Quería escribir claro, como siempre, esa necesidad no falla, pero la excusa no aparecía. Leía artículos de otros colegas pero no encontraba el interruptor que pusiera en marcha el mecanismo. Todo eran temas elevados en los que yo me pierdo. El culteranismo del fútbol me aburre cada vez más así que me fui dejando llevar casi hasta el silencio. Quizás ya no escriba más, pensé. Hasta que le di al botón verde del mando a distancia que da vida a la televisión y sucedió. Aparece la noticia deportiva del día. En un tiro de cámara imposible, enfocando a un cristal blanco en el que se refleja Messi, se le intuye cómo aprieta un interfono, cómo espera delante de una puerta, cómo la abre y cómo desaparece en el interior de un edificio cerrándose a su paso la cancela. Lo tengo, pienso, y tecleo como un poseso, sin mirar atrás, no vaya a ser que se me diluya la idea. El siguiente párrafo un día cualquiera sería lo primero que leerías.

Estamos llegando a un punto en el que la información deportiva es tan demencial que quizás por eso sea magnífica, pero no como información claro, sino como obra de arte. Falta señalar a los protagonistas con flechas y nombres sobreimpresionados, como hace Tarantino en “Malditos Bastardos”, para que no se pierda nadie al protagonista de la escena. Pura cinematografía. Como esas secuencias donde aparece un coche con las lunas tintadas, se acerca, pasa y en el mismo instante que se dispara un flash de una cámara de fotos, congelan la imagen para que podamos ver la cara  del protagonista, dejándola correr de nuevo unos segundos después, cuando todos hemos reconocido a un jugador  sentado en un coche. Esas pausas dramáticas quizás sean lo que justifican la profesión. No lo sé. Pero son de una plasticidad irrefutables. Que sean noticia o no ya empieza a dar igual. El periodismo es una profesión de neuróticos, decía Manu Leguineche. Y de obsesos. Y esa esencia parece que no ha cambiado aunque sí sus manifestaciones.

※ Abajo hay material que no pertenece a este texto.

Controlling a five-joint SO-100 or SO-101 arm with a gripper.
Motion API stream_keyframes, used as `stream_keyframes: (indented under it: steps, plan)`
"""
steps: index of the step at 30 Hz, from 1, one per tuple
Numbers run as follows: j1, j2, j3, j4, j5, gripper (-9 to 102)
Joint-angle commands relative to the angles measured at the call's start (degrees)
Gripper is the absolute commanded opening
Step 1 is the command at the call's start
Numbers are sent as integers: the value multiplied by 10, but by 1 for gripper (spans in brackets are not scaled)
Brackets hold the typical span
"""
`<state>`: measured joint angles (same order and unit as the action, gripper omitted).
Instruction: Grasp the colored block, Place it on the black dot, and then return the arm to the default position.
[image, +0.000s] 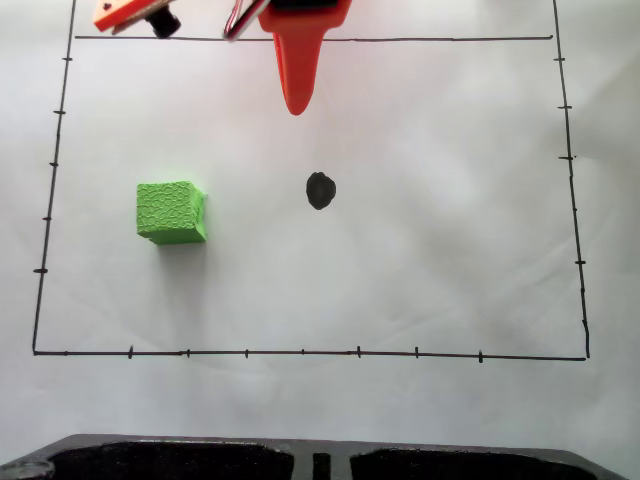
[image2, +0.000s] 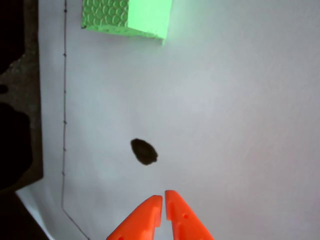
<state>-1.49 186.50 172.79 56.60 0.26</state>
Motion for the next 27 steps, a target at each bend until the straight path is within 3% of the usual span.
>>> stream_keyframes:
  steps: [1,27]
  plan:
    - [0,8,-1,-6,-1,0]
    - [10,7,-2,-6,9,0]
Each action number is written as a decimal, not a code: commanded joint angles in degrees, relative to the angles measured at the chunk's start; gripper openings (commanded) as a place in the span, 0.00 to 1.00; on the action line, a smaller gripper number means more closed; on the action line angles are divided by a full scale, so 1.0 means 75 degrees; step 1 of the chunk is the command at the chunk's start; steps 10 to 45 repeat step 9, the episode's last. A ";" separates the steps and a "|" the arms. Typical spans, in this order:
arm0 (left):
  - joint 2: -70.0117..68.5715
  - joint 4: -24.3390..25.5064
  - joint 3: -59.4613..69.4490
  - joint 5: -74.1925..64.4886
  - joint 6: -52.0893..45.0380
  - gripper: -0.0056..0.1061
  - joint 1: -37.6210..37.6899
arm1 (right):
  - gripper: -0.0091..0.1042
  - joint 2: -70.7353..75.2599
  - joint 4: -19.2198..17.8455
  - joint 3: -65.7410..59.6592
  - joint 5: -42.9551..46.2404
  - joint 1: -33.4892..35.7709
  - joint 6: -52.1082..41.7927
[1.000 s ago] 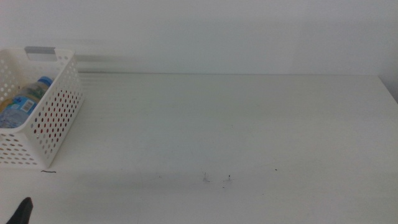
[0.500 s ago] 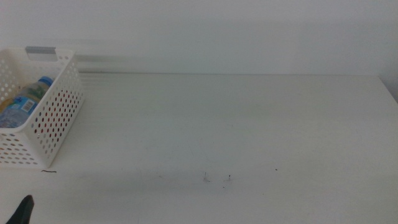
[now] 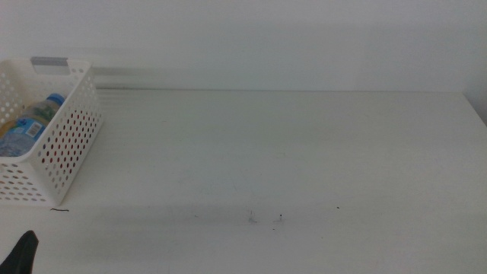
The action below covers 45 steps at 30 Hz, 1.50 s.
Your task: Use arms to grab the bottles and put them into the dustbin to the left of the table.
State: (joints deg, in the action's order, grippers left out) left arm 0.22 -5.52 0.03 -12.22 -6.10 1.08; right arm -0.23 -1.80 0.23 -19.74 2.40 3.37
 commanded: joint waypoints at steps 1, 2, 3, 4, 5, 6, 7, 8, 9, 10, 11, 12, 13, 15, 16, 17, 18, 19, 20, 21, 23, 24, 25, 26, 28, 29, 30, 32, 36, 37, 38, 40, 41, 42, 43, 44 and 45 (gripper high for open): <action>-0.0030 0.0115 -0.0003 0.0117 0.0050 0.89 0.0019 | 0.89 0.0031 -0.0032 -0.0031 0.0054 -0.0017 -0.0052; -0.0030 0.0178 -0.0003 0.0117 0.0050 0.89 0.0019 | 0.89 0.0031 -0.0032 -0.0031 0.0054 -0.0017 -0.0052; -0.0030 0.0263 -0.0003 0.0117 0.0050 0.89 0.0019 | 0.89 0.0031 -0.0032 -0.0031 0.0054 -0.0017 -0.0052; -0.0030 0.0318 -0.0003 0.0117 0.0050 0.89 0.0019 | 0.89 0.0031 -0.0032 -0.0031 0.0054 -0.0017 -0.0052; -0.0030 0.0356 -0.0003 0.0117 0.0050 0.89 0.0019 | 0.89 0.0031 -0.0032 -0.0031 0.0054 -0.0017 -0.0052; -0.0030 0.0356 -0.0003 0.0117 0.0050 0.89 0.0019 | 0.89 0.0031 -0.0032 -0.0031 0.0054 -0.0017 -0.0052; -0.0030 0.0356 -0.0003 0.0117 0.0050 0.89 0.0019 | 0.89 0.0031 -0.0032 -0.0031 0.0054 -0.0017 -0.0052; -0.0030 0.0353 -0.0003 0.0117 0.0013 0.89 0.0019 | 0.89 0.0031 -0.0032 -0.0031 0.0054 -0.0017 -0.0052; -0.0030 0.0353 -0.0003 0.0117 0.0012 0.89 0.0005 | 0.89 0.0031 -0.0032 -0.0031 0.0054 -0.0017 -0.0052; -0.0030 0.0353 -0.0003 0.0117 0.0012 0.89 0.0005 | 0.89 0.0031 -0.0032 -0.0031 0.0054 -0.0017 -0.0052; -0.0030 0.0353 -0.0003 0.0117 0.0012 0.89 0.0005 | 0.89 0.0031 -0.0032 -0.0031 0.0054 -0.0017 -0.0052; -0.0030 0.0353 -0.0003 0.0117 0.0012 0.89 0.0005 | 0.89 0.0031 -0.0032 -0.0031 0.0054 -0.0017 -0.0052; -0.0030 0.0353 -0.0003 0.0117 0.0012 0.89 0.0005 | 0.89 0.0031 -0.0032 -0.0031 0.0054 -0.0017 -0.0052; -0.0030 0.0353 -0.0003 0.0117 0.0012 0.89 0.0005 | 0.89 0.0031 -0.0032 -0.0031 0.0054 -0.0017 -0.0052; -0.0030 0.0353 -0.0003 0.0117 0.0012 0.89 0.0005 | 0.89 0.0031 -0.0032 -0.0031 0.0054 -0.0017 -0.0052; -0.0030 0.0353 -0.0003 0.0117 0.0012 0.89 0.0005 | 0.89 0.0031 -0.0032 -0.0031 0.0054 -0.0017 -0.0052; -0.0030 0.0353 -0.0003 0.0117 0.0012 0.89 0.0005 | 0.89 0.0031 -0.0032 -0.0031 0.0054 -0.0017 -0.0052; -0.0030 0.0353 -0.0003 0.0117 0.0012 0.89 0.0005 | 0.89 0.0031 -0.0032 -0.0031 0.0054 -0.0017 -0.0052; -0.0030 0.0353 -0.0003 0.0117 0.0012 0.89 0.0005 | 0.89 0.0031 -0.0032 -0.0031 0.0054 -0.0017 -0.0052; -0.0030 0.0353 -0.0003 0.0117 0.0012 0.89 0.0005 | 0.89 0.0031 -0.0032 -0.0031 0.0054 -0.0017 -0.0052; -0.0030 0.0353 -0.0003 0.0117 0.0012 0.89 0.0005 | 0.89 0.0031 -0.0032 -0.0031 0.0054 -0.0017 -0.0052; -0.0030 0.0353 -0.0003 0.0117 0.0012 0.89 0.0005 | 0.89 0.0031 -0.0032 -0.0031 0.0054 -0.0017 -0.0052; -0.0030 0.0353 -0.0003 0.0117 0.0012 0.89 0.0005 | 0.89 0.0031 -0.0032 -0.0031 0.0054 -0.0017 -0.0052; -0.0030 0.0353 -0.0003 0.0117 0.0012 0.89 0.0005 | 0.89 0.0031 -0.0032 -0.0031 0.0054 -0.0017 -0.0052; -0.0030 0.0353 -0.0003 0.0117 0.0012 0.89 0.0005 | 0.89 0.0031 -0.0032 -0.0031 0.0054 -0.0017 -0.0052; -0.0030 0.0353 -0.0003 0.0117 0.0012 0.89 0.0005 | 0.89 0.0031 -0.0032 -0.0031 0.0054 -0.0017 -0.0052; -0.0030 0.0353 -0.0003 0.0117 0.0012 0.89 0.0005 | 0.89 0.0031 -0.0032 -0.0031 0.0054 -0.0017 -0.0052; -0.0030 0.0353 -0.0003 0.0117 0.0012 0.89 0.0005 | 0.89 0.0031 -0.0032 -0.0031 0.0054 -0.0017 -0.0052; -0.0030 0.0353 -0.0003 0.0117 0.0012 0.89 0.0005 | 0.89 0.0031 -0.0032 -0.0031 0.0054 -0.0017 -0.0052; -0.0030 0.0353 -0.0003 0.0117 0.0012 0.89 0.0005 | 0.89 0.0031 -0.0032 -0.0031 0.0054 -0.0017 -0.0052; -0.0030 0.0353 -0.0003 0.0117 0.0012 0.89 0.0005 | 0.89 0.0031 -0.0032 -0.0031 0.0054 -0.0017 -0.0052; -0.0030 0.0353 -0.0003 0.0117 0.0012 0.89 0.0005 | 0.89 0.0031 -0.0032 -0.0031 0.0054 -0.0017 -0.0052; -0.0030 0.0353 -0.0003 0.0117 0.0012 0.89 0.0005 | 0.89 0.0031 -0.0032 -0.0031 0.0054 -0.0017 -0.0052; -0.0030 0.0353 -0.0003 0.0117 0.0012 0.89 0.0005 | 0.89 0.0031 -0.0032 -0.0031 0.0054 -0.0017 -0.0052; -0.0030 0.0353 -0.0003 0.0117 0.0012 0.89 0.0005 | 0.89 0.0031 -0.0032 -0.0031 0.0054 -0.0017 -0.0052; -0.0030 0.0353 -0.0003 0.0117 0.0012 0.89 0.0005 | 0.89 0.0031 -0.0032 -0.0031 0.0054 -0.0017 -0.0052; -0.0030 0.0353 -0.0003 0.0117 0.0012 0.89 0.0005 | 0.89 0.0031 -0.0032 -0.0031 0.0054 -0.0017 -0.0052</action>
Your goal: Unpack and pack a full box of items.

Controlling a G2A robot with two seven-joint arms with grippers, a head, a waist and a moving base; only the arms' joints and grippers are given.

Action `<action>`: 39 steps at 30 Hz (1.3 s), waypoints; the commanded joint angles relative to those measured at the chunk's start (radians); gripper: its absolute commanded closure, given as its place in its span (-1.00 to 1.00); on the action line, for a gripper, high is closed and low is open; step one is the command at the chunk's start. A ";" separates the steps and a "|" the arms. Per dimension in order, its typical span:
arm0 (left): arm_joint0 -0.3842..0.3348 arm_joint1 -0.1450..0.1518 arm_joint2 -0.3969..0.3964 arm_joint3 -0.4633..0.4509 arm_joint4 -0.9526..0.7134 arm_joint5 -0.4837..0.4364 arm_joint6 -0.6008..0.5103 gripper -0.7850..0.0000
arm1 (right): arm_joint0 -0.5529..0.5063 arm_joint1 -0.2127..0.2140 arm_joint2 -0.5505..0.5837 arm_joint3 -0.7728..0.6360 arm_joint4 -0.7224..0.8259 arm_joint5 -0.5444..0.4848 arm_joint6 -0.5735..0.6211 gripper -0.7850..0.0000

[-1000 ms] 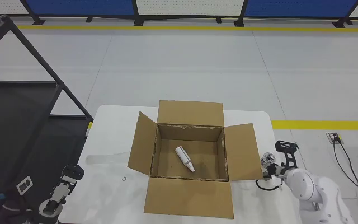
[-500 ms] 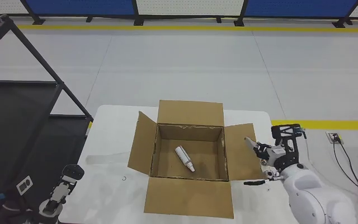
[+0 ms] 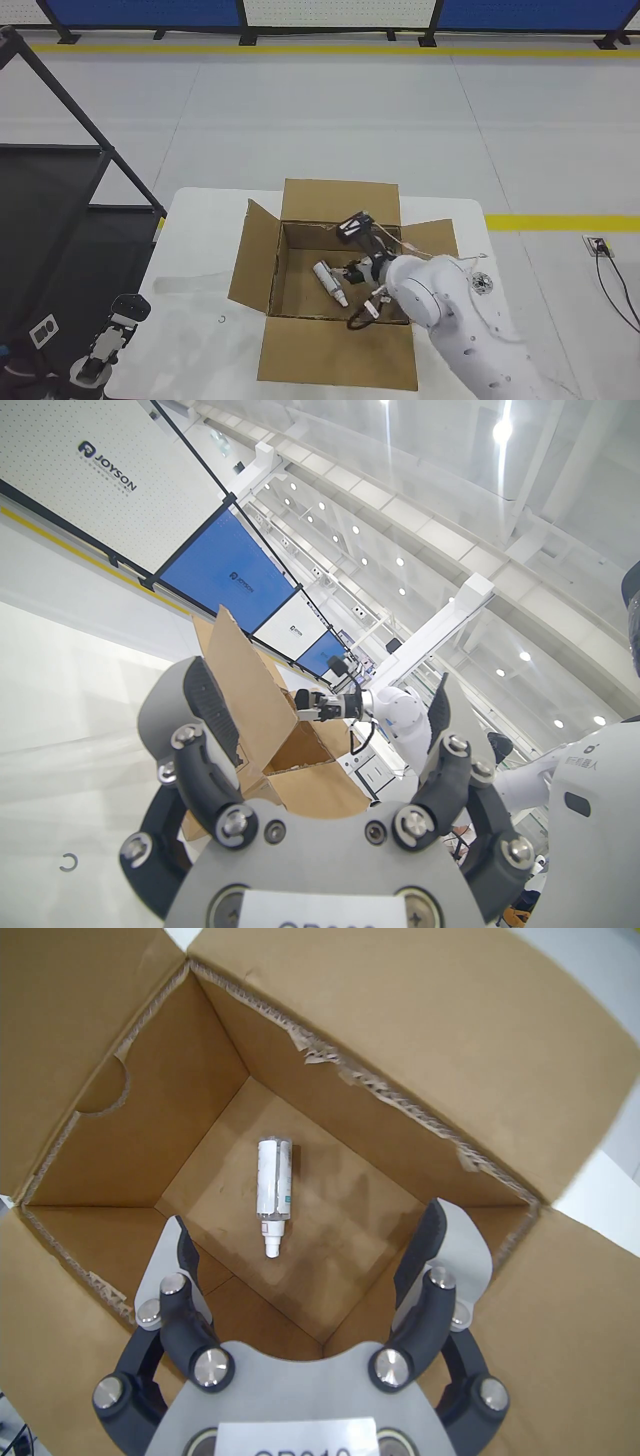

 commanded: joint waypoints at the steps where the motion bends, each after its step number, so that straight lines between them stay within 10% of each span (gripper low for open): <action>1: 0.000 0.000 0.000 0.000 0.000 0.000 0.000 -1.00 | 0.082 -0.030 -0.081 0.129 0.021 0.005 -0.007 -1.00; 16: 0.000 0.000 0.000 0.000 0.000 0.000 0.000 -1.00 | 0.322 -0.245 -0.376 0.698 0.157 -0.023 -0.076 -0.93; 27: 0.000 0.000 0.000 0.000 0.000 0.000 0.000 -1.00 | 0.366 -0.338 -0.429 0.888 0.167 -0.034 -0.085 0.10; 30: 0.000 0.000 0.000 0.000 0.000 0.000 0.000 -1.00 | 0.376 -0.354 -0.429 0.923 0.172 -0.045 -0.093 1.00; 39: 0.000 0.000 0.000 0.000 0.000 0.000 0.000 -1.00 | 0.412 -0.354 -0.365 0.922 0.227 -0.139 -0.136 1.00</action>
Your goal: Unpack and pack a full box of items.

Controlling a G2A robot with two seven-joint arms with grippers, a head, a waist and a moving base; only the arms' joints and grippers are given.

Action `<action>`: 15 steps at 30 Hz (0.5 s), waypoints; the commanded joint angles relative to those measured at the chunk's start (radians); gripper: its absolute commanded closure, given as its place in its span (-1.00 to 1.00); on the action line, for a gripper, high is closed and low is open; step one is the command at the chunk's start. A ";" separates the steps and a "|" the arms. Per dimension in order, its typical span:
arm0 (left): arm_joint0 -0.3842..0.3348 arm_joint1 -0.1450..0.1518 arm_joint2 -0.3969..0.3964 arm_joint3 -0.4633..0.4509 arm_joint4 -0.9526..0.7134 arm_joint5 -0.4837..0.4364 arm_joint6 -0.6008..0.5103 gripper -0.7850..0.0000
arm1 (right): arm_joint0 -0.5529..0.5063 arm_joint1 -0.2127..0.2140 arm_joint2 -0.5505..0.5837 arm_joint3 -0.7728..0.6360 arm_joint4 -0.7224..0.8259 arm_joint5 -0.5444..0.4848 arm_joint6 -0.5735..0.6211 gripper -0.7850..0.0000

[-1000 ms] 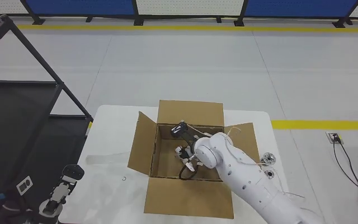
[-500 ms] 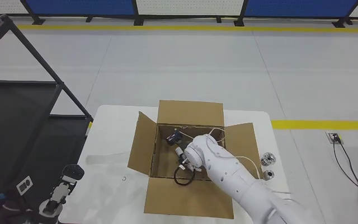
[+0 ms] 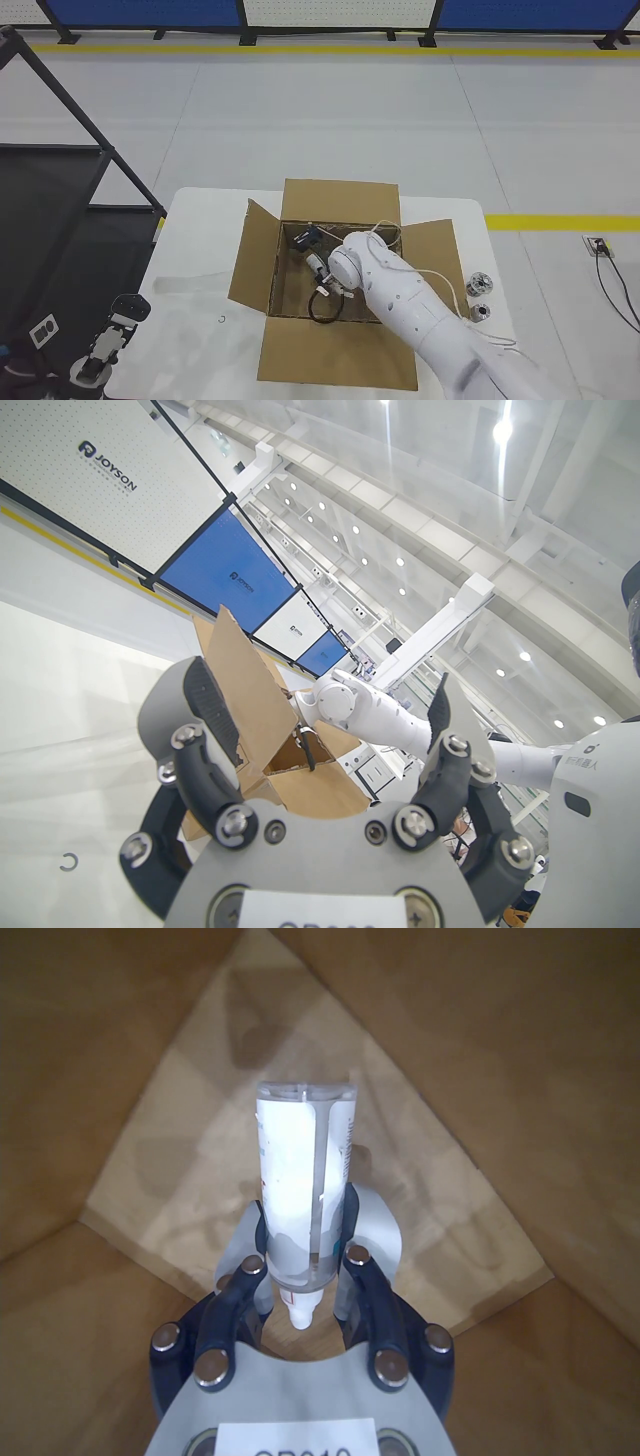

La obsesión es cazarlo, como contaba Pérez-Reverte en “Territorio Comanche” que hacían en los bombardeos de la primera Guerra del Golfo. Se subían los cámaras a las azoteas de los hoteles y eran felices capturando misiles Patriots y Scuds rajando el cielo de la noche; y colisionando, que entonces ya era el premio gordo. Les daba igual que las imágenes se emitieran o no en los telediarios, lo que querían era tenerlo, y no bajaban a emborracharse al bar del hotel con los demás corresponsales de guerra hasta que lo tenían. Es mío, mascullaban, ya he cumplido conmigo mismo, y se relajaban a la luz de las velas con dos dedos de whisky entre zambombazos. Pues aquí es algo así pero como más cutre, degenerando el reporterismo un par de escalones, o tres escaleras completas, y encima siempre con medallita porque acaban saliendo esas imágenes en todos los bloques deportivos como si fueran noticia. Es curioso, escribo desaforado, cada vez nos rodean más cámaras y tenemos peores imágenes periodísticas que echarnos a los ojos.

Vivimos un tiempo muy extraño. No descarto que a este paso la información se deje de almacenar en hemerotecas y en archivos para hacerlo en exposiciones itinerantes por los centros de Arte Moderno que durante la burbuja se construyeron a puñados en España. El periodista, como ya pocas veces cobra de ello, quizás esté buscando una salida alternativa. Como se consiga hacer negocio se nos llenan las redacciones de marchantes. Verás.

Y hasta aquí lo que se ve. Fin. Corrijo, lo dejo descansar, lo releo, lo corrijo de nuevo, lo vuelvo a leer en voz alta, me lo pienso porque no sé qué opinará mi editor, y cuando concluyo que no puedo mejorarlo más envío mi artículo. Yo también me bajo al bar desde mi azotea, pero a tomarme un café, satisfecho conmigo mismo. Ahora sólo queda esperar para saber si será publicado o no. Así es como algunos hacemos periódico, que no sé si periodismo, y me apetecía enseñarlo esta vez desde dentro. Tiempo total tres horas, incluyendo sus pausas y sus reposos. Espacio un folio y 11 líneas.